• [PROBLEM DETAILS]: The answer must be a bare number: the count of lines below that contain "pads".

▼▼▼

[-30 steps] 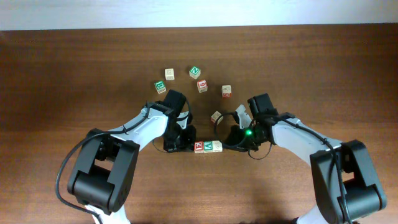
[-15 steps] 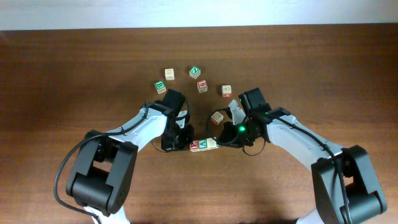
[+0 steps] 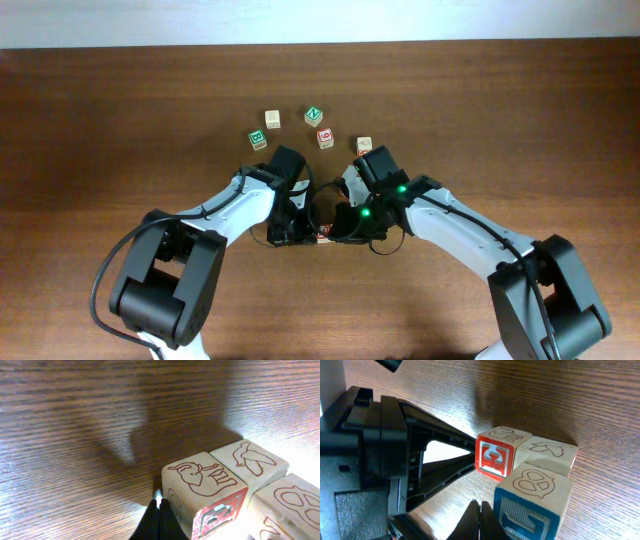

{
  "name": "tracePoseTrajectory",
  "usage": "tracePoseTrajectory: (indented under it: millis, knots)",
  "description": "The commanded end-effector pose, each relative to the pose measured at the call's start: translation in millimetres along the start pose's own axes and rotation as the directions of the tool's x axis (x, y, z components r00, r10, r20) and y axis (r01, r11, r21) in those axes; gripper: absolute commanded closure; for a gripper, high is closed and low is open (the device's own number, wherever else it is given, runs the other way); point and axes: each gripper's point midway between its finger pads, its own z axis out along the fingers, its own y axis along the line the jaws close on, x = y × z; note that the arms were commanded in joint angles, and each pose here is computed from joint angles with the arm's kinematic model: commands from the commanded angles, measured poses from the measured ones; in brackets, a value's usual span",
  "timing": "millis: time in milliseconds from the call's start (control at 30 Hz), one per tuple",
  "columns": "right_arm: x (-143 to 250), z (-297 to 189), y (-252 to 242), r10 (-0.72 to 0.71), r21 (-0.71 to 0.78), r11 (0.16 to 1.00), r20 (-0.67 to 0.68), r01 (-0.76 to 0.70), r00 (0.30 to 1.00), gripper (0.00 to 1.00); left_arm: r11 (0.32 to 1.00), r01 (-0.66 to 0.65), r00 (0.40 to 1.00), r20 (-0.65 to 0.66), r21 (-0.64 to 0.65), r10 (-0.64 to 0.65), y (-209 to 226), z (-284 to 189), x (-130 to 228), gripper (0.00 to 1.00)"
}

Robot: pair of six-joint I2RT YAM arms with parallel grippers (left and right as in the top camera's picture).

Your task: Rotate 3 blocks

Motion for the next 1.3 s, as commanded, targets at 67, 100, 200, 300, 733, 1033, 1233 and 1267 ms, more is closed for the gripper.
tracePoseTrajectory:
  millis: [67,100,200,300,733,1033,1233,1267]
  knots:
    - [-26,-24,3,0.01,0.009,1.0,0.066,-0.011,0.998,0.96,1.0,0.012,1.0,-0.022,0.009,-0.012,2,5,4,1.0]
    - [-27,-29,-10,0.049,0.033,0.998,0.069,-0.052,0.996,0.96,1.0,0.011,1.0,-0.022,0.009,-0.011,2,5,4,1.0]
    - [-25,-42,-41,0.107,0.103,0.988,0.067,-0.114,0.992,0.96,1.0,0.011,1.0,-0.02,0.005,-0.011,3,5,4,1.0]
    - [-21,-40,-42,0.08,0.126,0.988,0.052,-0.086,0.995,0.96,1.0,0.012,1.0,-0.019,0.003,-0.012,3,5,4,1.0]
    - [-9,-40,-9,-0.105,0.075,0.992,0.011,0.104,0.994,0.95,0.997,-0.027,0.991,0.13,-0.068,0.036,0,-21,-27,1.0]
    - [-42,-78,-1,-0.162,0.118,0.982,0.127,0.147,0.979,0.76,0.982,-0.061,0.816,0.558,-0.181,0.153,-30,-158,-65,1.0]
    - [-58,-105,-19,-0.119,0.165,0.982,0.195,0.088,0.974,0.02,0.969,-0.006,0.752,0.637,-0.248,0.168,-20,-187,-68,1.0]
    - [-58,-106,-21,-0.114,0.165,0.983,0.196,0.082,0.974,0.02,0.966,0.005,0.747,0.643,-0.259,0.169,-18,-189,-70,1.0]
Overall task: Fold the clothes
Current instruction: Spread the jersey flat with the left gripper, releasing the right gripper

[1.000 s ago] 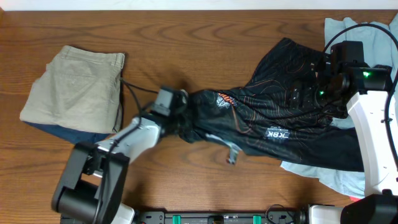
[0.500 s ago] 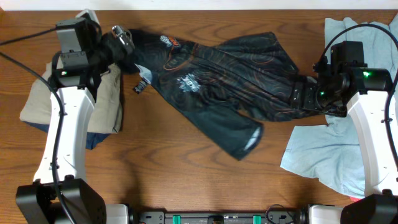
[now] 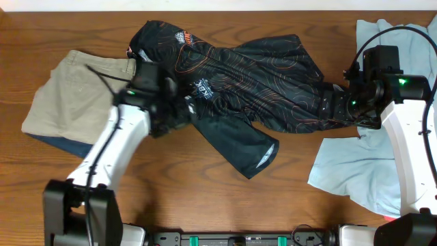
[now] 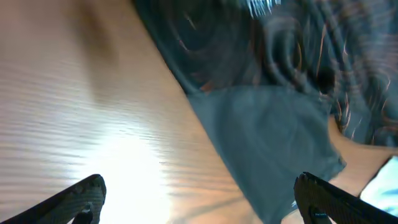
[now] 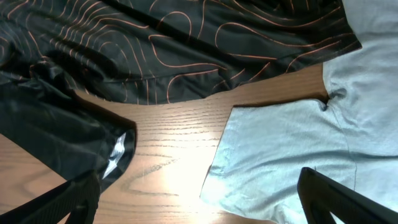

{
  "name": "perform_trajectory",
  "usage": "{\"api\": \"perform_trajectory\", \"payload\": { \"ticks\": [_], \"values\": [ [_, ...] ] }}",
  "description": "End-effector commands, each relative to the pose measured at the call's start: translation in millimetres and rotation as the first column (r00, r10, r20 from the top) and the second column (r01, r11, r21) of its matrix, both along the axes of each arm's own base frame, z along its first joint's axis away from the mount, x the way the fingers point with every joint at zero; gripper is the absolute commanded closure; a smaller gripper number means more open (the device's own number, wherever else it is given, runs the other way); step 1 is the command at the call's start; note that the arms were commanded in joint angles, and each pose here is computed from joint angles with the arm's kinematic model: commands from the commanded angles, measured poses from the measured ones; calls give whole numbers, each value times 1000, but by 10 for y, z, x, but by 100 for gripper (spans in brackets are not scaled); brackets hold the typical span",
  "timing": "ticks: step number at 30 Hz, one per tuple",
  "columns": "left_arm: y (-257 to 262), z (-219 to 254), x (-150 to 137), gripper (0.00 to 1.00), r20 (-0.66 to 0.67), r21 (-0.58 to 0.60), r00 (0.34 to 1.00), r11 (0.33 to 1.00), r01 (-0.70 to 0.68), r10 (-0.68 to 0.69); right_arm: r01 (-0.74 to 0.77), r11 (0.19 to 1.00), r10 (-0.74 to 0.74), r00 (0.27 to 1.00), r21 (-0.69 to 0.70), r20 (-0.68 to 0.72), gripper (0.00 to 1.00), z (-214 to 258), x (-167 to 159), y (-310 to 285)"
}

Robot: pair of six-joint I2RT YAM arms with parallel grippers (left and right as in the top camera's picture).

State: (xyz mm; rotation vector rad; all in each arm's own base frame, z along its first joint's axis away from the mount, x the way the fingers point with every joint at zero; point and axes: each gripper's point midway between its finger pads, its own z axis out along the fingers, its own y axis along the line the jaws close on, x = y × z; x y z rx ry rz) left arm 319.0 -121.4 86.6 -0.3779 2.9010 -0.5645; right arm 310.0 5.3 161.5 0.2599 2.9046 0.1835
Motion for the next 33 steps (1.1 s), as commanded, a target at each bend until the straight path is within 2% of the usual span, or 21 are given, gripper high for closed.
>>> {"api": "perform_trajectory", "payload": {
  "ticks": [1,7,15,16,18,19,20,22,28,29,33],
  "values": [
    [-230,-324,-201,2,-85,-11,996,999,-30,29,5,1000,-5,1000,-10,23,1,83,0,-55],
    [-509,-692,-336,2,-141,-17,989,998,-53,50,5,1000,-5,1000,-9,14,1,78,-21,-54],
    [-814,-1127,-316,2,-177,-26,983,998,-60,55,5,1000,-5,1000,-9,11,1,76,-29,-54],
    [-853,-1159,-320,8,-177,-33,983,998,-51,45,5,1000,-5,1000,-9,11,1,76,-29,-54],
    [-929,-1206,-328,35,-178,-51,984,998,-34,25,5,1000,-5,1000,-12,11,1,76,-28,-58],
    [-942,-1209,-332,59,-178,-53,984,998,-31,21,7,1000,-7,1000,-18,11,1,75,-28,-69],
    [-940,-1207,-330,75,-177,-53,984,998,-31,21,9,1000,-9,1000,-27,11,1,73,-28,-86],
    [-921,-1182,-310,94,-165,-55,986,998,-19,10,15,999,-15,1000,-52,12,1,71,-25,-130],
    [-442,-990,-274,94,-161,0,987,1000,-14,14,19,998,-18,1000,-65,17,1,37,-6,-153],
    [-306,-938,-270,94,-161,20,987,999,-26,29,19,998,-18,1000,-65,12,4,19,-16,-153],
    [292,-645,-254,94,-135,79,984,991,-104,114,26,998,-27,1000,-62,-7,50,-140,-51,-151]
  ]
}}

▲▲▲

• [SOLUTION FOR THIS EXERCISE]: 2